Available data:
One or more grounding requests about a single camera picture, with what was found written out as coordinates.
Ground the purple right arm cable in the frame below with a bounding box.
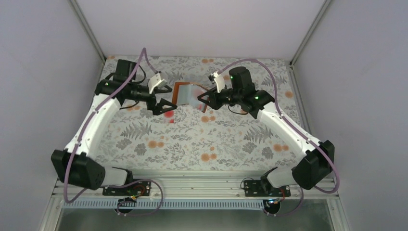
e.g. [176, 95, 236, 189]
[217, 58, 341, 218]

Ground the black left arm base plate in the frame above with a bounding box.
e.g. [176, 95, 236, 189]
[102, 181, 151, 197]

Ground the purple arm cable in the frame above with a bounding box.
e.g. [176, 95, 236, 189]
[63, 48, 164, 218]
[217, 58, 341, 218]

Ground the left aluminium corner post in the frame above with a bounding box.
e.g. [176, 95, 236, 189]
[68, 0, 106, 63]

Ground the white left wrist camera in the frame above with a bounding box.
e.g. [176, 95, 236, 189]
[147, 72, 167, 94]

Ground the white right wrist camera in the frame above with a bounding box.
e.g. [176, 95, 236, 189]
[208, 71, 226, 93]

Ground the aluminium mounting rail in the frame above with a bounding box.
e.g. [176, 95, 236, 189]
[52, 169, 339, 199]

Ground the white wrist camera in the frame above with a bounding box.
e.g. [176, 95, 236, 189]
[208, 71, 226, 93]
[147, 72, 167, 94]

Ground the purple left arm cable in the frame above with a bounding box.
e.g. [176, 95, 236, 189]
[63, 48, 164, 218]

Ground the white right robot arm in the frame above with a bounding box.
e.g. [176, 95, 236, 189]
[197, 66, 335, 190]

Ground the aluminium corner frame post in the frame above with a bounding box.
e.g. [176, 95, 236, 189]
[289, 0, 332, 68]

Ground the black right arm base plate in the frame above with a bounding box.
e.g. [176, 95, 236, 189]
[240, 178, 291, 197]

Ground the blue slotted cable duct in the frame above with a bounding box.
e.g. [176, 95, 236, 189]
[62, 198, 264, 210]

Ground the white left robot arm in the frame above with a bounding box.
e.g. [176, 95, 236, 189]
[51, 59, 176, 190]

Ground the brown leather card holder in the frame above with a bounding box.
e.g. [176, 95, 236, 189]
[172, 82, 208, 113]

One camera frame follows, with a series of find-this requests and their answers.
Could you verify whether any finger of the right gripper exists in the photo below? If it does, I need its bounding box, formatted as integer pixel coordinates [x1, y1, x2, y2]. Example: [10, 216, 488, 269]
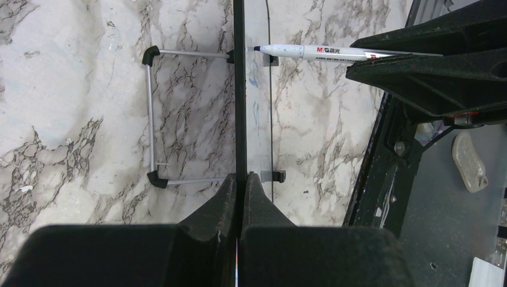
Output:
[351, 1, 506, 56]
[346, 48, 506, 124]

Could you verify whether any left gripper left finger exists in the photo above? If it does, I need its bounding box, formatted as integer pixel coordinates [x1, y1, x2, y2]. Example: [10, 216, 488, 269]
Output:
[4, 174, 237, 286]

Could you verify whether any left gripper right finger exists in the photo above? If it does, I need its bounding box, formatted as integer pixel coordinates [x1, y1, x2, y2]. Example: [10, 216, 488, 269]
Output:
[240, 173, 414, 286]

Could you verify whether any white marker pen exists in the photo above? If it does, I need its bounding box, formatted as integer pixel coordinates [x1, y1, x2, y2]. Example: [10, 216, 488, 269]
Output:
[253, 44, 399, 64]

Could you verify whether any black aluminium mounting rail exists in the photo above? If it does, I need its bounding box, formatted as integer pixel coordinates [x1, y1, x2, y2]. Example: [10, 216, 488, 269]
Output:
[344, 1, 454, 234]

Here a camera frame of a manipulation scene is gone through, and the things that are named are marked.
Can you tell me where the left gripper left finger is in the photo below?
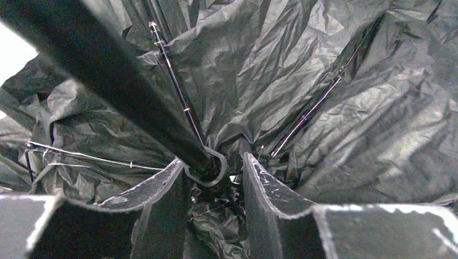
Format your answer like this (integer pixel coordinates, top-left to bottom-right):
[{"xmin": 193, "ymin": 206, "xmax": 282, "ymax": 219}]
[{"xmin": 1, "ymin": 159, "xmax": 189, "ymax": 258}]

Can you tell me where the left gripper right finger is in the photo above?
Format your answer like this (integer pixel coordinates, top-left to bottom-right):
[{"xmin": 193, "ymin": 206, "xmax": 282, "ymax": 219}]
[{"xmin": 243, "ymin": 153, "xmax": 457, "ymax": 258}]

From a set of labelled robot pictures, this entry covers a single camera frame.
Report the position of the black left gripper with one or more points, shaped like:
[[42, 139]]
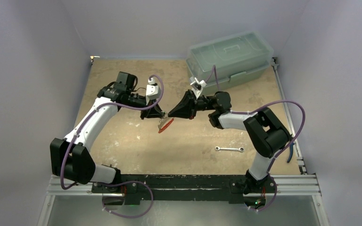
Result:
[[155, 111]]

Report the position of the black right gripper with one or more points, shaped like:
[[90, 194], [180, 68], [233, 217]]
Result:
[[193, 105]]

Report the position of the steel key organizer red handle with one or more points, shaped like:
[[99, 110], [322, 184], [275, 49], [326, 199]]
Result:
[[164, 123]]

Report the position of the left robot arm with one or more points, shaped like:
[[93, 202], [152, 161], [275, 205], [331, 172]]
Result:
[[70, 156]]

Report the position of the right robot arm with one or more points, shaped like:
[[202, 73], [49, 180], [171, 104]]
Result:
[[267, 133]]

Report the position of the clear plastic storage bin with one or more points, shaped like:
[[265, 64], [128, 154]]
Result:
[[230, 61]]

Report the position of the silver combination wrench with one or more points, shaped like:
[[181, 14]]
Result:
[[241, 149]]

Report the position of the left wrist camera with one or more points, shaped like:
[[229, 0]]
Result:
[[152, 90]]

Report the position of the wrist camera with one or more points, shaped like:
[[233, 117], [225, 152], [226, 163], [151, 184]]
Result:
[[197, 86], [152, 90]]

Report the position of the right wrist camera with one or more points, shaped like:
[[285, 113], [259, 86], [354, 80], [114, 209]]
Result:
[[197, 86]]

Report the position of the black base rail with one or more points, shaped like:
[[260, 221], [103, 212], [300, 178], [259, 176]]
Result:
[[211, 188]]

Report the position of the blue handled pliers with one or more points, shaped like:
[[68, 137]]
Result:
[[291, 153]]

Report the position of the aluminium frame rail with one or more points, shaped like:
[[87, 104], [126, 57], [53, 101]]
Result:
[[296, 202]]

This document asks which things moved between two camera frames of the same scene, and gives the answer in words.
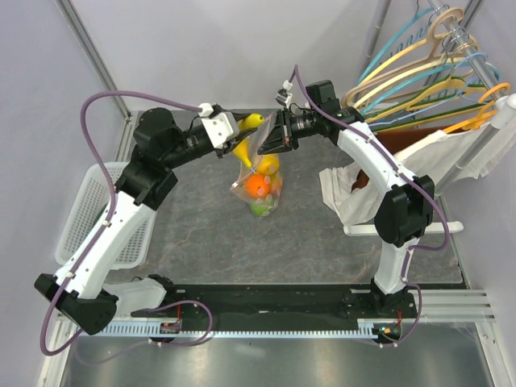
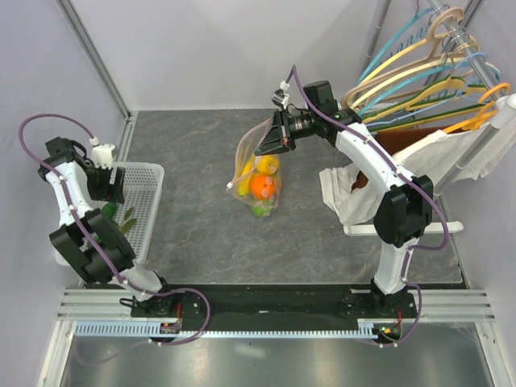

Task instructions:
All of the records should be output exactly as they stand, with pictures omitted.

Problem solution:
One or more grounding requests about a single camera picture, with what was found written out as coordinates.
Ground the purple right arm cable in the frame below with a bounding box.
e.g. [176, 95, 236, 189]
[217, 58, 341, 218]

Ground the black left arm base plate in the frame above with a bounding box.
e.g. [176, 95, 236, 189]
[102, 181, 151, 197]

Ground the purple arm cable in the frame above with a bounding box.
e.g. [176, 95, 236, 189]
[63, 48, 164, 218]
[217, 58, 341, 218]

Ground the left aluminium corner post in the frame above with a bounding box.
e.g. [176, 95, 236, 189]
[68, 0, 106, 63]

Ground the white left wrist camera in the frame above with a bounding box.
e.g. [176, 95, 236, 189]
[147, 72, 167, 94]

Ground the white right wrist camera in the frame above with a bounding box.
e.g. [176, 95, 236, 189]
[208, 71, 226, 93]

Ground the aluminium mounting rail in the frame above with a bounding box.
e.g. [176, 95, 236, 189]
[52, 169, 339, 199]

Ground the white wrist camera in the frame above with a bounding box.
e.g. [176, 95, 236, 189]
[208, 71, 226, 93]
[147, 72, 167, 94]

Ground the purple left arm cable in the frame above with a bounding box.
e.g. [176, 95, 236, 189]
[63, 48, 164, 218]

Ground the white right robot arm in the frame above with a bounding box.
e.g. [176, 95, 236, 189]
[197, 66, 335, 190]

Ground the aluminium corner frame post in the frame above with a bounding box.
e.g. [176, 95, 236, 189]
[289, 0, 332, 68]

Ground the black right arm base plate in the frame above with a bounding box.
e.g. [176, 95, 236, 189]
[240, 178, 291, 197]

Ground the blue slotted cable duct in the frame above with a bounding box.
e.g. [176, 95, 236, 189]
[62, 198, 264, 210]

Ground the white left robot arm in the frame above with a bounding box.
e.g. [176, 95, 236, 189]
[51, 59, 176, 190]

Ground the brown leather card holder in the frame above with a bounding box.
e.g. [176, 95, 236, 189]
[172, 82, 208, 113]

One camera frame follows, with a series of find-this requests and their answers.
Could you verify whether any finger of the right gripper exists in the photo below? If it does, I need its bounding box, formatted as integer pixel coordinates [x1, y1, x2, y2]. Example: [10, 216, 488, 269]
Output:
[351, 1, 506, 56]
[346, 48, 506, 124]

Could you verify whether any left gripper left finger exists in the photo above? If it does, I need its bounding box, formatted as integer pixel coordinates [x1, y1, x2, y2]. Example: [10, 216, 488, 269]
Output:
[4, 174, 237, 286]

Could you verify whether any left gripper right finger exists in the photo above? If it does, I need its bounding box, formatted as integer pixel coordinates [x1, y1, x2, y2]. Example: [10, 216, 488, 269]
Output:
[240, 173, 414, 286]

Could you verify whether any white marker pen exists in the photo above? If it does, I need its bounding box, formatted as integer pixel coordinates [x1, y1, x2, y2]. Example: [10, 216, 488, 269]
Output:
[253, 44, 399, 64]

Could you verify whether any black aluminium mounting rail exists in the photo above? If it does, I need its bounding box, formatted as integer pixel coordinates [x1, y1, x2, y2]. Example: [10, 216, 488, 269]
Output:
[344, 1, 454, 234]

Here a camera frame of a manipulation scene is gone through, and the things that are named are marked.
Can you tell me where the left gripper left finger is in the photo below?
Format your answer like this (integer pixel coordinates, top-left to bottom-right):
[{"xmin": 193, "ymin": 206, "xmax": 282, "ymax": 219}]
[{"xmin": 1, "ymin": 159, "xmax": 189, "ymax": 258}]

Can you tell me where the left gripper right finger is in the photo above?
Format your answer like this (integer pixel coordinates, top-left to bottom-right):
[{"xmin": 193, "ymin": 206, "xmax": 282, "ymax": 219}]
[{"xmin": 243, "ymin": 153, "xmax": 457, "ymax": 258}]

From a set of labelled robot pictures, this entry covers a single camera frame.
Report the position of the black left gripper with one or more points, shaped like:
[[42, 139]]
Result:
[[155, 111]]

Report the position of the black right gripper with one or more points, shaped like:
[[90, 194], [180, 68], [233, 217]]
Result:
[[193, 105]]

Report the position of the steel key organizer red handle with one or more points, shaped like:
[[99, 110], [322, 184], [275, 49], [326, 199]]
Result:
[[164, 123]]

Report the position of the left robot arm with one or more points, shaped like:
[[93, 202], [152, 161], [275, 205], [331, 172]]
Result:
[[70, 156]]

Report the position of the right robot arm with one or more points, shaped like:
[[202, 73], [49, 180], [171, 104]]
Result:
[[267, 133]]

Report the position of the clear plastic storage bin with one or more points, shaped like:
[[265, 64], [128, 154]]
Result:
[[230, 61]]

Report the position of the silver combination wrench with one or more points, shaped like:
[[181, 14]]
Result:
[[241, 149]]

Report the position of the left wrist camera with one or more points, shaped like:
[[229, 0]]
Result:
[[152, 90]]

Report the position of the wrist camera with one or more points, shaped like:
[[233, 117], [225, 152], [226, 163], [151, 184]]
Result:
[[197, 86], [152, 90]]

Report the position of the right wrist camera with one or more points, shaped like:
[[285, 113], [259, 86], [354, 80], [114, 209]]
Result:
[[197, 86]]

Report the position of the black base rail with one or more points, shaped like:
[[260, 221], [103, 212], [300, 178], [259, 176]]
Result:
[[211, 188]]

Report the position of the blue handled pliers with one or more points, shaped like:
[[68, 137]]
Result:
[[291, 153]]

Report the position of the aluminium frame rail with one or more points, shaped like:
[[87, 104], [126, 57], [53, 101]]
Result:
[[296, 202]]

This document asks which things moved between two camera frames of the same scene, and gives the answer in words.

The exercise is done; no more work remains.